И в этот миг «охотник» понимает — он стрелял в самого себя, в свое собственное alter ego, вдруг встреченное во время «земного странствия» в «сумрачном лесу»…
Один из очерков «путевого дневника», рассказывающий об охоте на леопарда, получил в последующем гумилевском творчестве своеобразный «автокомментарий» — стихотворение «Леопард», которое раскрывает метафизическое содержание состоявшегося некогда поединка между охотником и зверем.
Согласно свидетельству И. В. Одоевцевой, шкура леопарда, убитого в Африке, действительно присутствовала в интерьере квартиры Гумилева в доме № 5/7 по «пустынной Преображенской» (ныне — ул. Рылеева), в последнем «личном» жилище поэта в Петрограде: «Он обыкновенно лежит перед кроватью в спальне, изображая коврик. […] Леопард небольшой, плохо выделанный, жесткий и ничем не подбит» (Одоевцева И. В. На берегах Невы. М., 1988. С. 213–214). Нужно отметить, что библейский «бестиарий» отводит леопарду (или барсу) очень заметное место. Из-за своей кровожадности леопард выступает здесь как символ безбожной власти, средоточие греховных страстей (см.: Дан. 7: 6), а в Апокалипсисе эта символика конкретизируется: облик леопарда имеет «Зверь», т. е. Антихрист со своими последователями (Откр. 13: 2).
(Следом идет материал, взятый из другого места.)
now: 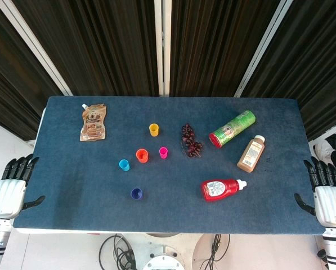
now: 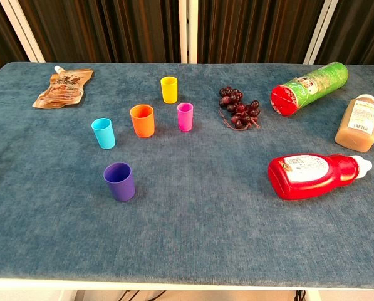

К этому следует добавить, что в средневековых бестиариях кошачьи вообще, и в особенности «меченные», т. е. пятнистые, воплощали неутолимое сладострастие, а в африканской мифологии в леопардов были обращены людоеды и колдуны, так что само убийство их на охоте должно было сопрягаться с определенными магическими действами, чтобы предотвратить посмертную месть зверя. Одно из таких поверий используется в стихотворении Гумилева: «Если убитому леопарду не опалить немедленно усов, дух его будет преследовать охотника».
Голос убитого некогда хищного зверя вдруг раздается в самом охотнике «глухой ночью» и соблазняет его «лукавым зовом» тоскующей по зверским наслаждениям плоти:
Колдовством и ворожбою В тишине глухих ночей Леопард, убитый мною, Занят в комнате моей. Люди входят и уходят, Позже всех уходит та, Для которой в жилах бродит Золотая темнота. Поздно. Мыши засвистели, Глухо крякнул домовой, И мурлычет у постели Леопард, убитый мной.Отметим, что сексуальное возбуждение упомянуто автором не случайно: половая похоть является одной из самых сильных форм «плотской» похоти. Не случайно, конечно, выбрано и время действия: ночь как «темное» время суток традиционно располагает к восприятию «темных» же хаотических порывов плоти. Здесь не удержаться от поминания тютчевского «голоса ночного ветра»:
О, страшных песен сих не пой Про древний хаос, про родимый! Как жадно мир души ночной Внимает повести любимой!